# Artists Wanted.



## Commissar Ploss (Feb 29, 2008)

*Heresy Online is looking for talented Artists to help with a currently secret project.*

Although we mainly require in colour art, black and white artwork is also of interest.

Anybody interested in helping with the project should post some of their Artwork in this thread. A member of the Staff Team will then contact you if your work is the kind we are looking for.


What can we offer in return to those that meet the criteria apart from our undying gratitude?

*A nice shiny Award is guaranteed to anyone working in to the project team.*

*Fulgrim's Favour*
Award given for excellence in art.










_Bringing visual pleasure through artistic endeavour will gain the Favour of Fulgrim._

A large chunk of Reppage is also my personal reward for those that become Artwork Contributors. ( Currently 38 Rep points). _*-Viscount Vash*_

--------------------------

Hello my fellow artisans of Heresy-Online! Commissar Ploss here!

We're really hoping to get some great stuff from you all on this project. This is your chance to really showcase your best talents and get the exposure that you've been craving. 

I'll outline a few FAQ's here for you all:

1. What am I looking for?

I'm looking for art, plain and simple. Specifically *Warhammer Fantasy, and 40k based art*. The final version of which will need to be in digital format at some point in time, for ultimate inclusion in our upcoming feature.

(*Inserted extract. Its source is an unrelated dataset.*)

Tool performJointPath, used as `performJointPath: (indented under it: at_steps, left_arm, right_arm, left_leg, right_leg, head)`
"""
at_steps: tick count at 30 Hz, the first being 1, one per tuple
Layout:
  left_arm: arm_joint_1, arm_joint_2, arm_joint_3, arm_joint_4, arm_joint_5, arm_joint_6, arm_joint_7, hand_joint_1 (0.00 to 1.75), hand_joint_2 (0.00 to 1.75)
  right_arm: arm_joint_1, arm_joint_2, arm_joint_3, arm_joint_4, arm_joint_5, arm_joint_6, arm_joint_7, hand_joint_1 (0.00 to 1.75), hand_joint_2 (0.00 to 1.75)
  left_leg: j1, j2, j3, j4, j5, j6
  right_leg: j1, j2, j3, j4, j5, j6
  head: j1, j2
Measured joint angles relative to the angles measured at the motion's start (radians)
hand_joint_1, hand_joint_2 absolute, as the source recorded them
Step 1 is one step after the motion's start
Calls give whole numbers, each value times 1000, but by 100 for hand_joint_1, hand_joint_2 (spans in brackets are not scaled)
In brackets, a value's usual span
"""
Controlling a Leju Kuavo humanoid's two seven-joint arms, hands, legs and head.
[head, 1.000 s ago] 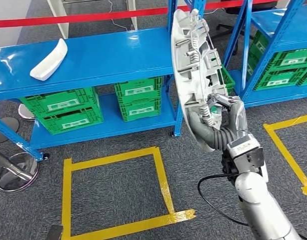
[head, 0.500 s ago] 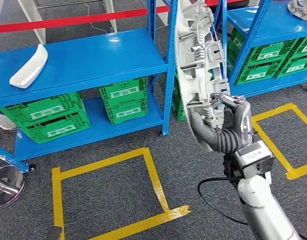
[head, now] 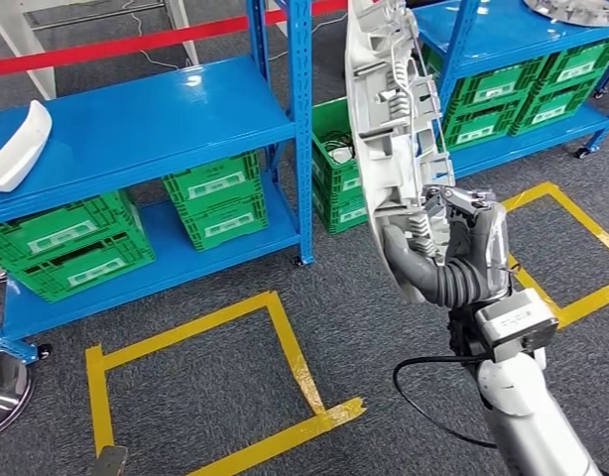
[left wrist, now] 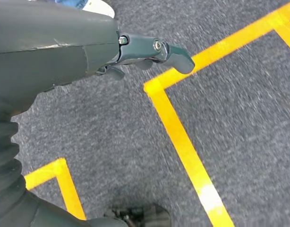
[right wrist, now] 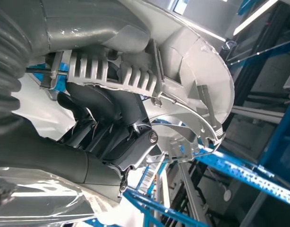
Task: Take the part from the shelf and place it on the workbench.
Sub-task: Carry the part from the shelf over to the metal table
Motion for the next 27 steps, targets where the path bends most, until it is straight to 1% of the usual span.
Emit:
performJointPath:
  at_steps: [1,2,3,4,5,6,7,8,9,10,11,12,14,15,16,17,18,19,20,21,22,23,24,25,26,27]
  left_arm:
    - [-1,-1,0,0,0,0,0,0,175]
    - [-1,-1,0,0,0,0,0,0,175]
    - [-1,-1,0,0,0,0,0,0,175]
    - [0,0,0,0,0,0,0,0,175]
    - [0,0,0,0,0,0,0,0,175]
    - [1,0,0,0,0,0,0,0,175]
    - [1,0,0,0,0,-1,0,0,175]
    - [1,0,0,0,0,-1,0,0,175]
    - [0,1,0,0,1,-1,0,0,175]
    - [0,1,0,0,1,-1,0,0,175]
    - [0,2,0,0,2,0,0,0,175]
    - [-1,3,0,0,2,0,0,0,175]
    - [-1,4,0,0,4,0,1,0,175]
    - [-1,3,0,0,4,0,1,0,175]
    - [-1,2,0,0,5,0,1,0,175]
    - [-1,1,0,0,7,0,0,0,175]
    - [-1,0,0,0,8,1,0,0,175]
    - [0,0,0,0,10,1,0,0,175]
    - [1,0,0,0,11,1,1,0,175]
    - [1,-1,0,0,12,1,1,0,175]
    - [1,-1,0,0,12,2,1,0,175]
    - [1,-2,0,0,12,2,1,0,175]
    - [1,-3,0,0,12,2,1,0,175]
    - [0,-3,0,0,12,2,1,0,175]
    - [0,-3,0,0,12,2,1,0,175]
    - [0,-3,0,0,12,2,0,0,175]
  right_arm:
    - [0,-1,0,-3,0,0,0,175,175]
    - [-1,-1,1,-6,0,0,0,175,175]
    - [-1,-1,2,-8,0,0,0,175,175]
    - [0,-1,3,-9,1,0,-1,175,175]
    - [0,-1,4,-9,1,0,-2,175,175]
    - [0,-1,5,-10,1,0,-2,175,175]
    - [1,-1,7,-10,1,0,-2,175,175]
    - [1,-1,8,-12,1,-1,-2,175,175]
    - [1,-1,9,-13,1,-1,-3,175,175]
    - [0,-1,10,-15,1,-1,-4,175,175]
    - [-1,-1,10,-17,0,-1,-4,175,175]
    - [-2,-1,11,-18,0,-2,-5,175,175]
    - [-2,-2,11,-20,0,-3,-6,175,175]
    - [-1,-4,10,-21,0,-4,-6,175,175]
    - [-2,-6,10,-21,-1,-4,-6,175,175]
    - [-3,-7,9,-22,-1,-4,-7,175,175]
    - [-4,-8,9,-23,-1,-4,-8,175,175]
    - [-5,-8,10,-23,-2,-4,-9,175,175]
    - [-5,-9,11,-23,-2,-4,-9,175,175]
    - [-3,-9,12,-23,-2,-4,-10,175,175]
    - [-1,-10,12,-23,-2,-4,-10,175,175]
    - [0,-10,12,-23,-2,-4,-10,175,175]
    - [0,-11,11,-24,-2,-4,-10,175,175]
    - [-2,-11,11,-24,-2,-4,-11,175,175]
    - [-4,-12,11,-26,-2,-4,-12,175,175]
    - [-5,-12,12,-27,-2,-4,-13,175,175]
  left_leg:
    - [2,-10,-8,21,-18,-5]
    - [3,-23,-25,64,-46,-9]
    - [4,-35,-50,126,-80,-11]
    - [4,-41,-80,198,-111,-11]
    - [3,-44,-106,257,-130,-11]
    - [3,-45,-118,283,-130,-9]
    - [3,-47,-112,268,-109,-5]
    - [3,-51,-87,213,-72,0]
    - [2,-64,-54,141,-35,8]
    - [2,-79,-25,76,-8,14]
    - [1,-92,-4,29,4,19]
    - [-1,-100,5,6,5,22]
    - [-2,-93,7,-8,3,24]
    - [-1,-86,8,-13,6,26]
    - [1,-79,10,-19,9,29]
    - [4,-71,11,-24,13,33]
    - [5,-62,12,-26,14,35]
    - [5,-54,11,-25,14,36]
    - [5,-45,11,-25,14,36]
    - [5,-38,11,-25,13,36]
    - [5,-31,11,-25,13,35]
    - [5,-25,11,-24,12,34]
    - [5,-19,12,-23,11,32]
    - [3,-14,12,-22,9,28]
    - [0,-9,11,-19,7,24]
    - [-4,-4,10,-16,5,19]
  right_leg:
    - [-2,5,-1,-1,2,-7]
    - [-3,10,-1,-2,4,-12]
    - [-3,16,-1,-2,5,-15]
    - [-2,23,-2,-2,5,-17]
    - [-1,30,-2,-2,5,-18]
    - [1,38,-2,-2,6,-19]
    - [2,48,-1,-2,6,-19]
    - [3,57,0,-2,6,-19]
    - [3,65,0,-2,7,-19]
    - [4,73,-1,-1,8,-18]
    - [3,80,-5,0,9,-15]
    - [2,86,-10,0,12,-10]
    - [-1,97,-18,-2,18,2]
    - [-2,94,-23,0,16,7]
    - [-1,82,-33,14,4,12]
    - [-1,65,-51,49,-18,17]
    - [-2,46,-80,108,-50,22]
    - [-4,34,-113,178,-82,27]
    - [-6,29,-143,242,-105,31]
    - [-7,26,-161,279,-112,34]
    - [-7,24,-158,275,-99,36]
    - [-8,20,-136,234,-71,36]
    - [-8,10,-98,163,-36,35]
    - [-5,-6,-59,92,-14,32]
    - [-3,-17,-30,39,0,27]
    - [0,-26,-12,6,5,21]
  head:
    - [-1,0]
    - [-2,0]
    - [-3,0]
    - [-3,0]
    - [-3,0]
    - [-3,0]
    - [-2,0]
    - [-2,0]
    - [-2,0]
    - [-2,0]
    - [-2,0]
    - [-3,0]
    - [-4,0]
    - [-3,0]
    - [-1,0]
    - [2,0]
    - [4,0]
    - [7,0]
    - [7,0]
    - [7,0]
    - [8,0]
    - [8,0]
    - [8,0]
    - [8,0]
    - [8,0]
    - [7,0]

2. What kind of feature CP?

Well, as it stands right now, without giving too much away, this will be a monthly periodical coming to Heresy-Online for our communities enjoyment. 

3. When is it coming out?

Hopefully by the beginning of 2011, if all goes to plan. 

4. What is is going to be called?

for right now, it's a secret, although all will be revealed shortly. hehehehe

5. How can i contact you if i have questions?

Shoot me a PM with your questions, and i'll be sure to answer them as promptly as possible.

cheers!

Commissar Ploss


----------



## ROT (Jun 25, 2010)

If I ever do art; It's usually charcoal - But I have a B grade GCSE in art; So let me know what you want, and I can certainly have a go - I like to think I'm generally quite adaptable! :biggrin:


----------



## xenobiotic (Jun 7, 2008)

I'm interested, but it would depend heavily on the time frame involved in the project.

References/things I've done before:
http://tetani.deviantart.com/gallery/


----------



## ROT (Jun 25, 2010)

Quick 20minute drawing here: to give you an idea of my style - Obviously the more time spent on it, the better it'll be - don't think this is the best of my ability. :laugh:










(You can't basically ignore the mouth downwards, That's just some lines to show shape - no work done on it. :wink


----------



## Viscount Vash (Jan 3, 2007)

What we are after will be WHFB or 40K based mainly.

Its a good start ROT, show us your top notch stuff.


----------



## ROT (Jun 25, 2010)

Here's a start, Havn't got time to finish it at the moment; I'll update this post accordingly.










If you can't work it out; It's a *Hive Guard*.


----------



## Commissar Ploss (Feb 29, 2008)

i posted an addition to the first post. please read. 

CP


----------



## Serpion5 (Mar 19, 2010)

How do you post images from your computer without using the attachment thing? I can`t seem to make it work...


----------



## Commissar Ploss (Feb 29, 2008)

Serpion5 said:


> How do you post images from your computer without using the attachment thing? I can`t seem to make it work...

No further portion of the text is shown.